### Exercise aim
Only these lines of the data below are wanted: the one with "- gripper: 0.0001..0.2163", the one with "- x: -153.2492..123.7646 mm", and any lines between them, each repeated exactly.

### Available data
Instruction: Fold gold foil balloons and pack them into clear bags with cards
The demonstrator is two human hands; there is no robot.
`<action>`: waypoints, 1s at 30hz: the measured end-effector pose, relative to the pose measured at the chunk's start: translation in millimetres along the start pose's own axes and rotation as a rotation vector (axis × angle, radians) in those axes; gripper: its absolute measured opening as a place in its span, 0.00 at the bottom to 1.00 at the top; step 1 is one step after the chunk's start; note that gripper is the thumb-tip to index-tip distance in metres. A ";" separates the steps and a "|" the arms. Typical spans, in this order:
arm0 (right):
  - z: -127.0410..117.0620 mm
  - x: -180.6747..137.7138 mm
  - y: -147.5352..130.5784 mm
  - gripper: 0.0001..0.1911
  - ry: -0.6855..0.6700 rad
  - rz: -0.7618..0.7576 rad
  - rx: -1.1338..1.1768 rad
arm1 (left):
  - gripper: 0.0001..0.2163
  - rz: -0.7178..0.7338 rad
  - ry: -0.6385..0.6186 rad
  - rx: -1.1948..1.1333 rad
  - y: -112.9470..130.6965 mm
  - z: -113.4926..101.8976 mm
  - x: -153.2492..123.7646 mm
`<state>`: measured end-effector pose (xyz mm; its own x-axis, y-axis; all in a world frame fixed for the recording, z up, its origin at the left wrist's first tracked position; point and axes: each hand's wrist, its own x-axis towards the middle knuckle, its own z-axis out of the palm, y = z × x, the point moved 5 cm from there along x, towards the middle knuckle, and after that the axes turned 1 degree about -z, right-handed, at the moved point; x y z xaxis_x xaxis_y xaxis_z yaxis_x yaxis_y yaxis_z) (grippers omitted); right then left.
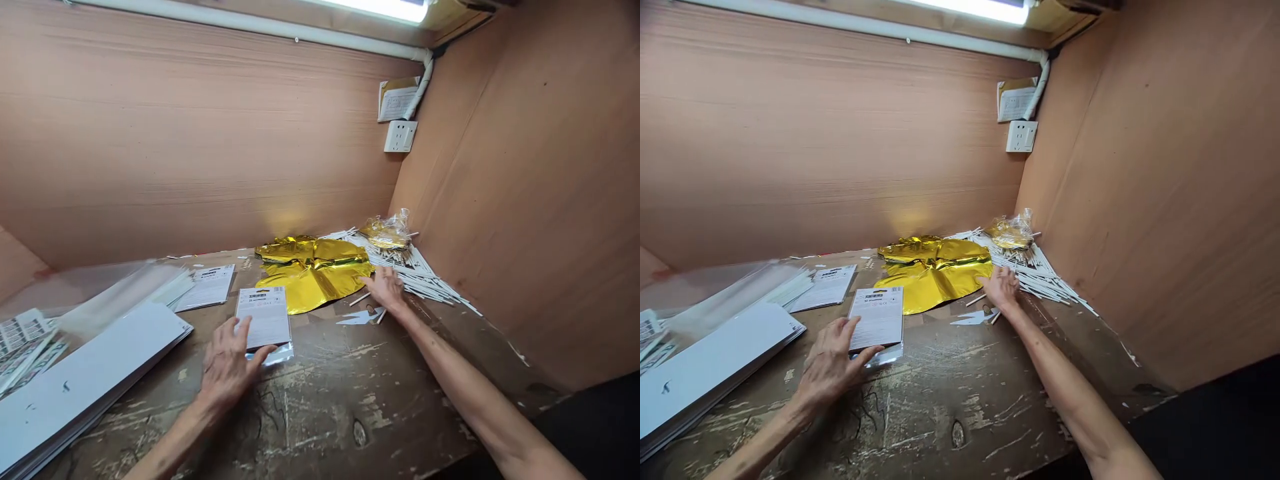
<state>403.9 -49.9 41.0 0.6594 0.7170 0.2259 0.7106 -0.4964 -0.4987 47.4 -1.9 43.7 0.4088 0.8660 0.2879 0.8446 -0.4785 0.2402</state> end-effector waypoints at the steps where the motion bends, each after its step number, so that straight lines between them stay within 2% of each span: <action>1: -4.6 8.3 18.7 0.27 0.027 0.058 -0.133 | 0.27 0.105 0.001 0.058 4.2 3.4 -0.3; 3: -5.9 20.6 45.5 0.24 0.023 0.096 -0.335 | 0.24 0.247 -0.051 0.107 7.9 14.7 2.4; 5: -1.0 27.5 57.8 0.20 -0.004 0.045 -0.433 | 0.21 0.303 -0.127 0.108 6.9 25.0 8.0; 9: 6.2 29.2 60.9 0.15 -0.006 -0.080 -0.505 | 0.17 0.413 -0.217 0.136 9.4 30.5 13.9; 15: 6.9 30.8 60.6 0.14 0.050 -0.275 -0.661 | 0.17 0.560 -0.285 0.222 15.6 24.5 13.1; 21: 12.7 33.9 55.2 0.14 0.020 -0.360 -0.717 | 0.13 0.572 -0.344 0.269 12.9 26.3 11.4; 24: 10.3 32.6 49.6 0.13 0.016 -0.374 -0.734 | 0.15 0.568 -0.360 0.338 13.6 28.7 10.1; 27: -4.4 24.3 40.6 0.12 0.021 -0.358 -0.734 | 0.15 0.539 -0.382 0.389 19.0 23.3 15.4; 30: -32.1 1.2 13.6 0.12 0.091 -0.409 -0.661 | 0.13 0.462 -0.399 0.374 28.5 8.5 30.7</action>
<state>422.3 -71.6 61.4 0.3112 0.8771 0.3659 0.8812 -0.4104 0.2344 87.0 12.2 51.4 0.7886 0.6077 -0.0944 0.5870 -0.7896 -0.1788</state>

### Solution for this task
  - gripper: 0.0001..0.2163
  - rz: -0.7178..0.7338 rad
  - ry: -0.6385..0.6186 rad
  - rx: -1.1948..1.1333 rad
  - y: -112.9470..130.6965 mm
  - z: -113.4926..101.8976 mm
  - x: -153.2492..123.7646 mm

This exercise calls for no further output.